Edge, Fog and Cloud computing
Edge: Spinal reflex AI
You can compare data mining at the Edge to a spinal reflex. Monitoring of lines and devices with real-time sensors and data on the machine level takes happens in in microseconds. This removes processing latency as data is not sent from the edge to a central processing system and then back. Users can check a machine condition real-time, but where the data volumes are small. Real-time data processing at the Edge enables an immediate response to an abnormal situation in a process. With AI at the Edge, manufacturers can control complexity and security.
Technology offering seamless integration to the Cloud from the machine controller with embedded secured IoT protocols is also required. To translate information into action, manufacturers need efficient control and monitoring for a more natural, proactive relationship between operator and machine.
Typical handling of this is by PLCs or industrialised PCs without any data needing to go up into the local Fog or remote Cloud based IT infrastructure.

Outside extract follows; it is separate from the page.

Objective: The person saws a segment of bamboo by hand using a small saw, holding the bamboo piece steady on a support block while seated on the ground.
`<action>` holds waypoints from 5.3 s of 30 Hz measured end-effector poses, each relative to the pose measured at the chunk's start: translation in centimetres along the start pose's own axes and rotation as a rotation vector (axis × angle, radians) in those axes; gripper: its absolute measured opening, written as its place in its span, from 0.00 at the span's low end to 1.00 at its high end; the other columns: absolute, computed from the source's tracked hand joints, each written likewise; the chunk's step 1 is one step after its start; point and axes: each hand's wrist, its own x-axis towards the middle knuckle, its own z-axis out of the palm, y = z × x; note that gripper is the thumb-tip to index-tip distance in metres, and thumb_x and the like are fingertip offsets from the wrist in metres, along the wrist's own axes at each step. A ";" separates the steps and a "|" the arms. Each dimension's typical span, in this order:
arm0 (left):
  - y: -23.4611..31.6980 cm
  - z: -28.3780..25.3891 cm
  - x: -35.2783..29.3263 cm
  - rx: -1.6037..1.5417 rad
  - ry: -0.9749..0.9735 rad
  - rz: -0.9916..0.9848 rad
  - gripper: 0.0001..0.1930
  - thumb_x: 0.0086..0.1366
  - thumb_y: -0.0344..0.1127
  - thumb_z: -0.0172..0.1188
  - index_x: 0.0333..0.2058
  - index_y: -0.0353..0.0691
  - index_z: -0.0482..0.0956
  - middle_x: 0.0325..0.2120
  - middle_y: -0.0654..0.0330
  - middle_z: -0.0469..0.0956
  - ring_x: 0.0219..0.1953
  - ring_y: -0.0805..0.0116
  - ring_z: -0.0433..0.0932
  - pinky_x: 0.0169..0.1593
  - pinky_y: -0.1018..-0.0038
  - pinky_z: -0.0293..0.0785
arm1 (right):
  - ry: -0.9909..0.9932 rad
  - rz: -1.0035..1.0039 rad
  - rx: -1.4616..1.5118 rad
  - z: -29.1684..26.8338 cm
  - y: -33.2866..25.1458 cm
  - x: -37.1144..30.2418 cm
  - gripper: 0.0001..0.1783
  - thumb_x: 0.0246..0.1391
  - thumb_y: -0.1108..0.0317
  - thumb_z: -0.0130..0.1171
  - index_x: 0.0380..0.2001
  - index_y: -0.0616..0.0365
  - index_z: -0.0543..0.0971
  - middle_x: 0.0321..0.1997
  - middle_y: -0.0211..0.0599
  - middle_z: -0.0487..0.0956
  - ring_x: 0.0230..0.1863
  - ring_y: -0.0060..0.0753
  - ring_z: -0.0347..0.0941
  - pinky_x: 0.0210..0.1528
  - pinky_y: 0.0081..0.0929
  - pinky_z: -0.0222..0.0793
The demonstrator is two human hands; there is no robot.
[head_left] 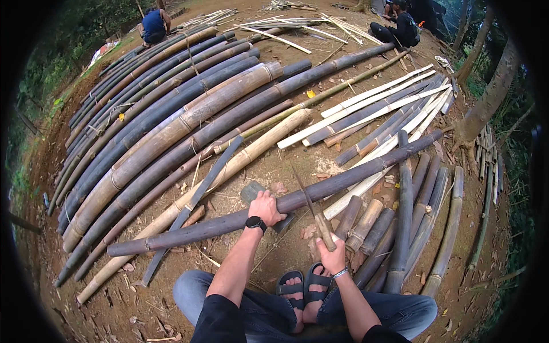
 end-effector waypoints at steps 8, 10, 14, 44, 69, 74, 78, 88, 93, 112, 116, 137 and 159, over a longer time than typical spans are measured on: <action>1.9 1.4 1.6 -0.025 0.050 -0.014 0.36 0.48 0.58 0.72 0.48 0.34 0.80 0.48 0.51 0.76 0.56 0.52 0.73 0.56 0.61 0.76 | -0.056 0.013 -0.006 -1.8 2.3 2.2 0.12 0.60 0.67 0.62 0.27 0.65 0.76 0.17 0.31 0.70 0.22 0.22 0.63 0.26 0.31 0.62; 2.5 1.4 1.5 -0.023 0.060 -0.027 0.36 0.48 0.59 0.72 0.49 0.36 0.79 0.48 0.51 0.76 0.55 0.52 0.72 0.56 0.61 0.76 | -0.041 0.001 0.058 -1.8 4.2 1.9 0.12 0.59 0.66 0.63 0.30 0.65 0.77 0.19 0.36 0.72 0.23 0.26 0.66 0.28 0.34 0.64; 2.4 1.2 1.1 -0.024 0.069 -0.015 0.38 0.48 0.59 0.73 0.52 0.38 0.78 0.47 0.52 0.75 0.54 0.53 0.72 0.55 0.61 0.77 | -0.015 0.002 0.110 -1.3 4.7 1.2 0.12 0.58 0.64 0.63 0.32 0.65 0.78 0.20 0.45 0.75 0.22 0.35 0.71 0.29 0.37 0.67; 7.0 3.8 7.1 0.075 0.031 0.046 0.27 0.49 0.47 0.71 0.44 0.35 0.81 0.47 0.47 0.80 0.55 0.50 0.76 0.58 0.61 0.74 | -0.025 0.089 -0.022 -2.4 -0.3 2.0 0.13 0.58 0.64 0.63 0.36 0.65 0.80 0.24 0.52 0.80 0.27 0.48 0.79 0.33 0.39 0.72; 7.0 6.0 6.9 0.060 0.130 0.036 0.27 0.49 0.47 0.73 0.43 0.35 0.80 0.46 0.50 0.79 0.54 0.50 0.77 0.56 0.61 0.77 | 0.034 0.066 -0.012 -1.2 -3.6 3.1 0.14 0.60 0.62 0.62 0.33 0.66 0.79 0.22 0.52 0.79 0.26 0.49 0.77 0.32 0.41 0.70; 7.5 5.9 5.9 0.056 0.223 0.078 0.19 0.50 0.36 0.67 0.40 0.34 0.80 0.43 0.51 0.78 0.51 0.52 0.77 0.50 0.63 0.81 | 0.127 -0.082 -0.019 0.0 4.6 -1.5 0.13 0.58 0.63 0.63 0.28 0.62 0.76 0.20 0.49 0.75 0.24 0.59 0.75 0.28 0.46 0.68; 7.6 4.9 5.8 0.066 0.193 0.084 0.16 0.54 0.36 0.63 0.40 0.33 0.80 0.43 0.50 0.79 0.52 0.51 0.77 0.50 0.63 0.81 | 0.092 -0.133 -0.051 -0.4 7.2 -1.4 0.12 0.57 0.65 0.64 0.27 0.61 0.76 0.18 0.50 0.74 0.23 0.58 0.75 0.27 0.45 0.68; 6.6 6.2 5.7 0.052 0.138 0.018 0.31 0.46 0.48 0.76 0.44 0.35 0.79 0.47 0.50 0.78 0.56 0.50 0.74 0.57 0.62 0.77 | -0.282 0.294 0.149 -3.6 -6.2 6.7 0.17 0.61 0.59 0.63 0.39 0.65 0.77 0.19 0.36 0.77 0.17 0.30 0.73 0.22 0.34 0.69; 7.4 6.1 5.2 0.023 0.173 0.032 0.28 0.45 0.45 0.76 0.43 0.35 0.78 0.46 0.50 0.77 0.55 0.50 0.74 0.56 0.61 0.78 | -0.367 0.381 0.516 -5.6 -7.8 9.0 0.09 0.66 0.64 0.59 0.36 0.55 0.71 0.17 0.21 0.64 0.14 0.15 0.60 0.16 0.20 0.60; 6.3 6.3 5.9 0.060 0.119 0.038 0.29 0.46 0.48 0.75 0.43 0.35 0.79 0.46 0.50 0.77 0.55 0.51 0.75 0.57 0.62 0.76 | 0.047 0.095 -0.025 -2.4 0.2 -2.1 0.14 0.59 0.62 0.63 0.36 0.65 0.79 0.22 0.51 0.78 0.26 0.53 0.78 0.32 0.44 0.71; 7.5 6.6 6.6 0.056 0.103 0.040 0.29 0.47 0.48 0.74 0.44 0.35 0.80 0.47 0.50 0.78 0.55 0.51 0.75 0.58 0.62 0.75 | 0.046 0.106 -0.054 -2.7 -0.2 -4.1 0.14 0.60 0.61 0.62 0.33 0.64 0.79 0.23 0.54 0.78 0.27 0.58 0.78 0.31 0.45 0.70; 8.0 4.7 7.4 0.068 0.035 0.006 0.28 0.48 0.48 0.72 0.45 0.37 0.82 0.48 0.51 0.80 0.56 0.55 0.77 0.59 0.61 0.73 | 0.057 0.077 -0.057 -3.0 0.1 0.5 0.11 0.59 0.66 0.60 0.35 0.66 0.80 0.22 0.50 0.79 0.27 0.45 0.80 0.32 0.40 0.72; 5.0 4.1 7.1 0.077 -0.024 -0.042 0.34 0.48 0.53 0.74 0.48 0.33 0.79 0.52 0.48 0.76 0.59 0.53 0.73 0.61 0.61 0.73 | -0.051 0.143 -0.011 -3.2 -1.8 -1.6 0.14 0.57 0.66 0.63 0.43 0.64 0.83 0.27 0.42 0.82 0.31 0.31 0.80 0.37 0.32 0.74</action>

However, Omron gives users the option to connect their machine to Fog level SCADA software, in-house custom software solutions or long-term historian databases.
Fog and Cloud: Cerebral AI
Fog computing works to bridge edge/OT with enterprise IT systems. It puts intelligence at the local area network (LAN) level.
Fog computing includes the data processing, storage and networking technology that sits beneath the Cloud. Big Data mining in the Cloud, known as ‘Cerebral AI’ allows manufacturers to analyse data, collected from an entire factory over several years.
However, communication between the manufacturing floor and the Cloud requires seconds to minutes of processing time. This also requires open and secure standards such as the MQTT protocol and the OPC UA communications standard for safe and easy transformation of machine and system data into high value information. Reacting to tiny process deviations in microseconds is impossible for AI in the Cloud. Omron also offers robust Industrial PCs residing on local Fog level networks. These will run SCADA software, or other Windows/Linux based applications for visualisation or batch data analysis
Implementation survey
According to US survey by Automation World, manufacturers are mapping out a route that covers fog and cloud. They address new predictive maintenance and performance monitoring applications at the same time. Almost half of the respondents already have edge computing underway and rather more have cloud. 20 percent cited fog computing, considered a superset of edge computing used to bridge OT with enterprise IT starting to take root.
Fog and edge are enabling technologies and standards that give IoT users and technology providers with more options. Removing the limits of centralised cloud servers means IIoT is much more distributed and flexible in the services providers can offer.